◆ **Exercise aim**:
Every line that contains the word "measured" is to be copied from the listing.

# # #

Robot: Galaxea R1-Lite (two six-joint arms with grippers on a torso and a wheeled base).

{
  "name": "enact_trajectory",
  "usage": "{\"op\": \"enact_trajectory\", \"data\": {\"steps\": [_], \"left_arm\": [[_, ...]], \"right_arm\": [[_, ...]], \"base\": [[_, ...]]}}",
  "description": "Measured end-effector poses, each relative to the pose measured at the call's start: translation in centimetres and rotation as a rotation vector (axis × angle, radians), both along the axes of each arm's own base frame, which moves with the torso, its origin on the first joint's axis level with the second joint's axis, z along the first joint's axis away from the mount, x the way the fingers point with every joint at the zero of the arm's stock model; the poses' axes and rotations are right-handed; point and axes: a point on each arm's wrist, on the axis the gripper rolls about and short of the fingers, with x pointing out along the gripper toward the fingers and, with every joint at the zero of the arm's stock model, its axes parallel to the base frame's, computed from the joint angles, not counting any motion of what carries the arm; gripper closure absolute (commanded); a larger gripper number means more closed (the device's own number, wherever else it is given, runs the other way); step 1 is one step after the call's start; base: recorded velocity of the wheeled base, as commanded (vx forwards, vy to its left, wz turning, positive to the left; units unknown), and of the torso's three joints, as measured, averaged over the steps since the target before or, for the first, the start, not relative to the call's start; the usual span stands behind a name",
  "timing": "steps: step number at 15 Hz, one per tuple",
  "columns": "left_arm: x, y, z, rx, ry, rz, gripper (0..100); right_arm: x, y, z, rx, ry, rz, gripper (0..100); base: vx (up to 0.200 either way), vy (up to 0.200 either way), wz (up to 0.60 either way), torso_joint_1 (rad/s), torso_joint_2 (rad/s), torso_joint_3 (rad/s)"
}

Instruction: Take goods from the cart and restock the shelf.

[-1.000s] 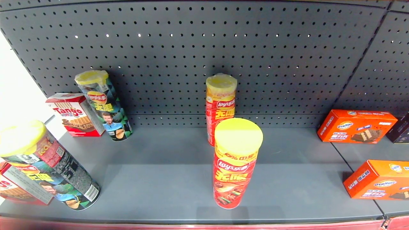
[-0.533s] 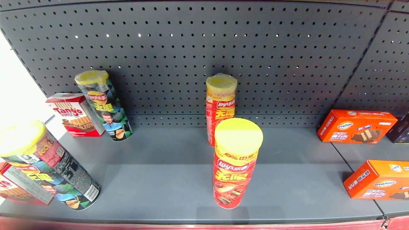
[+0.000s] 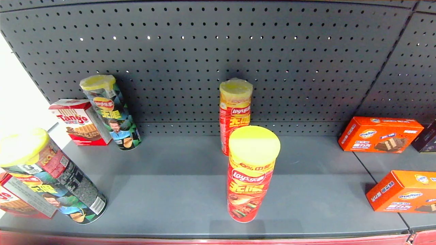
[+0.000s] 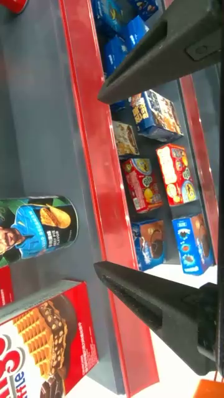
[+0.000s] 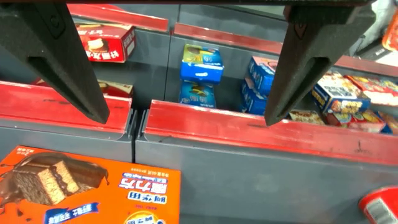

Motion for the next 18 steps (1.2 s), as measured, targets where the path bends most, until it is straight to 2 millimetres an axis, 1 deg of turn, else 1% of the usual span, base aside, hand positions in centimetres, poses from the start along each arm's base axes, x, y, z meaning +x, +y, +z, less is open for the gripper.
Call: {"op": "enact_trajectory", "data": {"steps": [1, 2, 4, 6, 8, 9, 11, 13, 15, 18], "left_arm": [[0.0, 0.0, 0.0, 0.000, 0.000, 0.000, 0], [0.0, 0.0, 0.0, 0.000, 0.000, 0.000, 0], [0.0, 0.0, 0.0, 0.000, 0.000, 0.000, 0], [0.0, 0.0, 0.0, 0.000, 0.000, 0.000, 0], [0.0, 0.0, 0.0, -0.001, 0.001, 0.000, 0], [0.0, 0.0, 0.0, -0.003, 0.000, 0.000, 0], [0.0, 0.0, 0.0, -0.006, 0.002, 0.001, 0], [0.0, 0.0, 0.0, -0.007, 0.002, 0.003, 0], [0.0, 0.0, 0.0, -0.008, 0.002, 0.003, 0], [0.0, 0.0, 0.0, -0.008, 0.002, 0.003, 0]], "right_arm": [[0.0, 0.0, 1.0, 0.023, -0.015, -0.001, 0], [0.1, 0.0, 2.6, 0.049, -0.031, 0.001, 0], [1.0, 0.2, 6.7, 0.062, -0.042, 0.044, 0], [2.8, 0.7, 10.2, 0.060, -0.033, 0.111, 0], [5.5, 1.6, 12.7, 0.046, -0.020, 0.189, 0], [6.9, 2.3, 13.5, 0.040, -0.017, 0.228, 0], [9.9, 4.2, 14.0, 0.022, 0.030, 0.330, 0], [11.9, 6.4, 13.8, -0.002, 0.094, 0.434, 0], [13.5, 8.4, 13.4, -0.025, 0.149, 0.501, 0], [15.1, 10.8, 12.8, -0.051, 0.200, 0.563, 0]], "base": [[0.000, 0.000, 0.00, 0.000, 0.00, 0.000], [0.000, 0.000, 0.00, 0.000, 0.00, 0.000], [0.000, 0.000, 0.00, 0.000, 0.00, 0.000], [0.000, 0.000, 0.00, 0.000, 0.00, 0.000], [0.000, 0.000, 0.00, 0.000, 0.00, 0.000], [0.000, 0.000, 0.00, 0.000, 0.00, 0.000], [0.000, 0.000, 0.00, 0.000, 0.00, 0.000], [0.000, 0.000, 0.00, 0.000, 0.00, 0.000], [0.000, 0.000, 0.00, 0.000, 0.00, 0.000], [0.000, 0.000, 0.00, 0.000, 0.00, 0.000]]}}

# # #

◆ **Finished task**:
  "description": "Measured end-effector poses, each relative to the pose measured at the call's start: translation in centimetres and rotation as a rotation vector (axis × angle, radians), both along the axes of each arm's own base frame, which moves with the torso, its origin on the first joint's axis level with the second joint's axis, z along the first joint's axis away from the mount, x the way the fingers point with every joint at the zero of the arm's stock model; the poses' axes and rotations are right-handed; point and axes: a point on each arm's wrist, on the axis the gripper rolls about and short of the fingers, with x pointing out along the gripper toward the fingers and, with every joint at the zero of the arm's stock model, its axes parallel to the base frame's, computed from the joint angles, not counting any motion of what carries the arm; gripper closure absolute (commanded); a larger gripper number means more closed (the device's own number, wherever else it is given, runs the other way); step 1 is one step after the call's start; base: recorded velocity of the wheeled base, as commanded (vx forwards, vy to its left, wz turning, positive to the left; units unknown), and of the torso's three joints, as measured, averaged over the steps since the target before or, for the first, the start, not relative to the call's start; the usual span stands behind a name",
Motion for the next 18 steps (1.2 s), as measured, targets where the path bends most, until it is straight to 2 millimetres an axis, 1 deg of turn, else 1% of the usual span, base aside, hand positions in centimetres, poses from the start along each arm's base axes, x, y, z meaning +x, +y, +z, less is open for the gripper.

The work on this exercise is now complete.